◆ **Task item**: State how many lines of the records include the word "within"; the reply is that number alone.
Provided data START
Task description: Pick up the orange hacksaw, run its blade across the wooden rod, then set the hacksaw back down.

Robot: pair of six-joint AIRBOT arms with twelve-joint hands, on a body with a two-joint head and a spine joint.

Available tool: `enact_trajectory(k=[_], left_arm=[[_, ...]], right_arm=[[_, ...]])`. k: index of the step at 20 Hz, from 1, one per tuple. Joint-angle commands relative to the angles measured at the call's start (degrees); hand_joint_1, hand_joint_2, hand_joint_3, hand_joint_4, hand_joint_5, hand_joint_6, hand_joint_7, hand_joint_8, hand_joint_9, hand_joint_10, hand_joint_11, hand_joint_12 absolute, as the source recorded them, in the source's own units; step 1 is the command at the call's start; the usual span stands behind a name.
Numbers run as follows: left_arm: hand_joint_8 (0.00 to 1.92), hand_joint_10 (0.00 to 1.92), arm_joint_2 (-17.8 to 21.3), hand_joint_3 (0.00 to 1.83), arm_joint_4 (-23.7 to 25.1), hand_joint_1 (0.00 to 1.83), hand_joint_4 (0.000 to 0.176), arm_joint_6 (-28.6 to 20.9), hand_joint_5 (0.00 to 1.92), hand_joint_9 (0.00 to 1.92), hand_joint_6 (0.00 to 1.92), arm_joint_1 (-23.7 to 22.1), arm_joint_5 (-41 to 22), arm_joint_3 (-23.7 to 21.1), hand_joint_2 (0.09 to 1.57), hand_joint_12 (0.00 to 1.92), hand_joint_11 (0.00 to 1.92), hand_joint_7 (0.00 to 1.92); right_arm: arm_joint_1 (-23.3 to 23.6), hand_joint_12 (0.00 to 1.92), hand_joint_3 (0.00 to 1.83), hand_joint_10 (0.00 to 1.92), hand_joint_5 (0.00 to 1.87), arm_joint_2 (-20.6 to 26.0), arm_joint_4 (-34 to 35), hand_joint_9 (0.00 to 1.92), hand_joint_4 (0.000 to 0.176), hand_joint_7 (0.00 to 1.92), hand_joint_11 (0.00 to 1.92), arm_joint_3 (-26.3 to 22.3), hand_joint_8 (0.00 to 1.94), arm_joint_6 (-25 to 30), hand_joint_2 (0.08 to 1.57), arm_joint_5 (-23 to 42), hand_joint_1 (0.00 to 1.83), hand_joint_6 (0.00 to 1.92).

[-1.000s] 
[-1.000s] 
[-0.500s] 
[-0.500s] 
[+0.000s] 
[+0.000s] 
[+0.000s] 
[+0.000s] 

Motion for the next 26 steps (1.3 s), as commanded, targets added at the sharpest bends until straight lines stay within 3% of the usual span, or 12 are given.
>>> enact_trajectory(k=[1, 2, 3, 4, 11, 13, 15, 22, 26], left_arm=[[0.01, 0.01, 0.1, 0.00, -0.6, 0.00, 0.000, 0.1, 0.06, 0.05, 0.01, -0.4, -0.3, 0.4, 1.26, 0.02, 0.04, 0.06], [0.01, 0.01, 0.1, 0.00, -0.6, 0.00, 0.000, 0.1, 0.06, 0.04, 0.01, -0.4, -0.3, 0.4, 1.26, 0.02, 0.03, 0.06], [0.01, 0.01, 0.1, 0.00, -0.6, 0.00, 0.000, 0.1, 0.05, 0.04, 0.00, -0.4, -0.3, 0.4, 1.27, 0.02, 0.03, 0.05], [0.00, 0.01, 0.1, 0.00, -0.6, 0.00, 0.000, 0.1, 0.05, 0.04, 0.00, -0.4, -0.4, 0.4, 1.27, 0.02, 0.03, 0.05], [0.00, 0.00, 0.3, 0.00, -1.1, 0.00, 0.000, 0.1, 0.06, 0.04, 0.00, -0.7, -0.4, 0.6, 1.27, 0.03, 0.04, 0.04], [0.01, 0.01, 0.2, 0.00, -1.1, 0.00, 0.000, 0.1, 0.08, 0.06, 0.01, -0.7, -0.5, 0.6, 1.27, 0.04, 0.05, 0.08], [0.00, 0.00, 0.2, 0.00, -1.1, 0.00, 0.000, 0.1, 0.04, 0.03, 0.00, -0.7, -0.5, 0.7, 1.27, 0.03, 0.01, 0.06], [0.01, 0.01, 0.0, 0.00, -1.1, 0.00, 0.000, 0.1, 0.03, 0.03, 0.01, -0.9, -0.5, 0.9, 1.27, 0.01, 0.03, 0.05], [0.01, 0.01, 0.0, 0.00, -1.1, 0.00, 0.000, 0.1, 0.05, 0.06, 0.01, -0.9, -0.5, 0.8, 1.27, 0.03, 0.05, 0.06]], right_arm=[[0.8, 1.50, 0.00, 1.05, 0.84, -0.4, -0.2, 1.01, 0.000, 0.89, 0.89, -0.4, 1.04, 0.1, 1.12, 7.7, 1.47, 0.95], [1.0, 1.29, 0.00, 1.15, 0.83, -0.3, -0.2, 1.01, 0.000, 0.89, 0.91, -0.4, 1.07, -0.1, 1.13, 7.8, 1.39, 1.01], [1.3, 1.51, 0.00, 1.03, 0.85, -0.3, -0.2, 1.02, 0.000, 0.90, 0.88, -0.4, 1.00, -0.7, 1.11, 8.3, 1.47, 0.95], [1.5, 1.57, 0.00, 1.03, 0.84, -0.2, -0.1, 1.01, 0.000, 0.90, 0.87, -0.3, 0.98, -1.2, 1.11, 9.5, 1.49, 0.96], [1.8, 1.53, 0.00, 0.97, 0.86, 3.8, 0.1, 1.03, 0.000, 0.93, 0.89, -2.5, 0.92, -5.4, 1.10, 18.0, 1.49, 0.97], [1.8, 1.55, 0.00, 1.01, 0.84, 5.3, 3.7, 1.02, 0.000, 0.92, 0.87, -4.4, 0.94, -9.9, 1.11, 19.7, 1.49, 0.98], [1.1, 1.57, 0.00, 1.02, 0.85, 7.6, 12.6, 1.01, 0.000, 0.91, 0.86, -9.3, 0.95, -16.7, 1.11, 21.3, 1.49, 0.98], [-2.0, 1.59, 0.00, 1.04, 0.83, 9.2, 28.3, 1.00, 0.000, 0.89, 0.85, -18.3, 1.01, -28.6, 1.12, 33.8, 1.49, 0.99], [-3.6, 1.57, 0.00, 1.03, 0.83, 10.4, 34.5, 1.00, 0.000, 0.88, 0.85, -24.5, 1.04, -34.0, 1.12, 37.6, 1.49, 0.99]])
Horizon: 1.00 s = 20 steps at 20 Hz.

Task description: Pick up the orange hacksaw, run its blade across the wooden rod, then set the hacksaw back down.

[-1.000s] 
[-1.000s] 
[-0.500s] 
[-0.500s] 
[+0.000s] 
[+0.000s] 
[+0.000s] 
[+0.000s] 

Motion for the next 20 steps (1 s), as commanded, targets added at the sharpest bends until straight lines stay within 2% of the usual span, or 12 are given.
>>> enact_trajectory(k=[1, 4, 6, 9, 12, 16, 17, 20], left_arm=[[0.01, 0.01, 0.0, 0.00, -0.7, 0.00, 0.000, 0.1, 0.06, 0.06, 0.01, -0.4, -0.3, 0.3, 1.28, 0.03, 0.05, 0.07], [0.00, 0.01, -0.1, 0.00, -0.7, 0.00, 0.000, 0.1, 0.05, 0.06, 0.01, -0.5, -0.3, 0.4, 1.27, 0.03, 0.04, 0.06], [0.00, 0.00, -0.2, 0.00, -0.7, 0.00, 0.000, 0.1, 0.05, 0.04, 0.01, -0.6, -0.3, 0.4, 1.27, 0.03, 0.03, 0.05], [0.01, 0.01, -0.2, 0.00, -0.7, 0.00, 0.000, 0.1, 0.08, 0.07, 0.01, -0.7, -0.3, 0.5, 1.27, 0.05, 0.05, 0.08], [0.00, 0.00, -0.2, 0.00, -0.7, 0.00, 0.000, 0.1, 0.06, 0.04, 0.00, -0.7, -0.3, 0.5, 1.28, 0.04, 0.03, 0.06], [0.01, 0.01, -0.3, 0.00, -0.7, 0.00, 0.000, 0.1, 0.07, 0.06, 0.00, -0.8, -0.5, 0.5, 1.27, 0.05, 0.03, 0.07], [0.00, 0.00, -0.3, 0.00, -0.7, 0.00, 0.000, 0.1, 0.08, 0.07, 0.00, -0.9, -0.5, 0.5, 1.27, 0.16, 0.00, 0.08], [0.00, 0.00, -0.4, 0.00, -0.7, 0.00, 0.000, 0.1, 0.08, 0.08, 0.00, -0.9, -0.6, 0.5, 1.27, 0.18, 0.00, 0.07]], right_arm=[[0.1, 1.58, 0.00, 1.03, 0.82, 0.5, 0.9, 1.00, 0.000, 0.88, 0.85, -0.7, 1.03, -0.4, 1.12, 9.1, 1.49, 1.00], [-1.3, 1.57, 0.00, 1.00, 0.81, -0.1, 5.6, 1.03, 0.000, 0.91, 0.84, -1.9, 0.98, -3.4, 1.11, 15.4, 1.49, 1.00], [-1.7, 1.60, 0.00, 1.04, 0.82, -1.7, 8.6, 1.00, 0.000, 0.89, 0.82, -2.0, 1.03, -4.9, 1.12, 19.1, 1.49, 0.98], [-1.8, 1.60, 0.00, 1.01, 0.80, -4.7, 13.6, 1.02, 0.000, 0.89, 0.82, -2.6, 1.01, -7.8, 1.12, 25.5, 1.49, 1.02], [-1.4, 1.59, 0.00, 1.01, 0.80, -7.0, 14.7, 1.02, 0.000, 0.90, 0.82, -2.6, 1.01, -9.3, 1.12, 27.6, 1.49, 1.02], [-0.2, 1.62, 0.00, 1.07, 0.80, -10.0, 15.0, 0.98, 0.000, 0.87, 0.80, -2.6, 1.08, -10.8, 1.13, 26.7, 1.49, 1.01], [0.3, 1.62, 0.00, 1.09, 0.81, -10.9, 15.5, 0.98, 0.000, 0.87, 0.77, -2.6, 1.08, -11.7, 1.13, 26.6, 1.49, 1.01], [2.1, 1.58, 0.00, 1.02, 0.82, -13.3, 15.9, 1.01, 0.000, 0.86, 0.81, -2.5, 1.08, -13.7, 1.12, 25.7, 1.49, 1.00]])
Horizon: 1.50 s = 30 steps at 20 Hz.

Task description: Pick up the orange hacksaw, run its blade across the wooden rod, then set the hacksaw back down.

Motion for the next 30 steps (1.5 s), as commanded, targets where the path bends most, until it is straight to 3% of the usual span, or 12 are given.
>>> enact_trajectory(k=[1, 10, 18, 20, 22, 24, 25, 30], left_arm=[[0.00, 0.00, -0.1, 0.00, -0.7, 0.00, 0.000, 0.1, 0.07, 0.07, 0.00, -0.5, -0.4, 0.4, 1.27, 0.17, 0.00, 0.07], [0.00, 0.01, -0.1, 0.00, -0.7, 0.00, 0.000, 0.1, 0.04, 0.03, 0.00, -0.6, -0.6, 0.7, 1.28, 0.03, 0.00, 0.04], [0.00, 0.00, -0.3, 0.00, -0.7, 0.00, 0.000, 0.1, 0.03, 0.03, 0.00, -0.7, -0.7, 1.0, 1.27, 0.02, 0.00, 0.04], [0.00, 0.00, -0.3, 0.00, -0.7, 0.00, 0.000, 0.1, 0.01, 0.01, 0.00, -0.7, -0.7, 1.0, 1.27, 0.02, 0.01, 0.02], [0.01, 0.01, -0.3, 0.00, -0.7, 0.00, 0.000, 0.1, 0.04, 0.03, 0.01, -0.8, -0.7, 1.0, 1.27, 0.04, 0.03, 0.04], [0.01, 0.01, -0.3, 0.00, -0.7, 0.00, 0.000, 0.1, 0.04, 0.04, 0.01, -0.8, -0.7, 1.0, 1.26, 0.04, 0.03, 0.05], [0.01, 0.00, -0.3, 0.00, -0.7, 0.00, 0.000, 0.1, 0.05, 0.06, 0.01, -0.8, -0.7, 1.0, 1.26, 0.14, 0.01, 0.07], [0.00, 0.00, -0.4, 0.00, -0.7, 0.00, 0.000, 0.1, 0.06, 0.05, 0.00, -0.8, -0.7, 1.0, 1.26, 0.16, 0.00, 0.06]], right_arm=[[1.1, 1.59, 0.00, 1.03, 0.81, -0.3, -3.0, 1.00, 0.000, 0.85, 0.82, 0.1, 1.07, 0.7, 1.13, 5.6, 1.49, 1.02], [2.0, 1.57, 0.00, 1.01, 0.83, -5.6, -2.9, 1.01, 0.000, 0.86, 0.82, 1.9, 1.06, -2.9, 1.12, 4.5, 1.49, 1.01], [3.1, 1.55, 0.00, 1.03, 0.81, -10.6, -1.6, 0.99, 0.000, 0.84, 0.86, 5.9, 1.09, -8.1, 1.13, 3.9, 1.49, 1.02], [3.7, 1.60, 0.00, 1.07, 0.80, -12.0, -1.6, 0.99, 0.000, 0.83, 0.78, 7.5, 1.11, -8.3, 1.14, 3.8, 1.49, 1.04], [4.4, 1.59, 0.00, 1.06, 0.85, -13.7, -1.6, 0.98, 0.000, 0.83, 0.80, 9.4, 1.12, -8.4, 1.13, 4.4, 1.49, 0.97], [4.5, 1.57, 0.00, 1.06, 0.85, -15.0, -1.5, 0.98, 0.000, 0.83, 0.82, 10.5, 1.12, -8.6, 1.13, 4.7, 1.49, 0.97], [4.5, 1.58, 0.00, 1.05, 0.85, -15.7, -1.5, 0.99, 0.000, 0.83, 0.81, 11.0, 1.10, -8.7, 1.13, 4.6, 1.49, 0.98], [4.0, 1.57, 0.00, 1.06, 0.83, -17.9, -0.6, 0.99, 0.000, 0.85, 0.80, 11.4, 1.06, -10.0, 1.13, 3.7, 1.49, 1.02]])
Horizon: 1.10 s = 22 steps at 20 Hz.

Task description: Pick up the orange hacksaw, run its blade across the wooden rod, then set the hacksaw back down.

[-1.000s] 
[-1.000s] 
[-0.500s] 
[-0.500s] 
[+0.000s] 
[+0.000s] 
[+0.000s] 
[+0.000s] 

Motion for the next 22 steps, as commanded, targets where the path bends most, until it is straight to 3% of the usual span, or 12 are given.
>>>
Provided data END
◆ **Exercise solution**: 2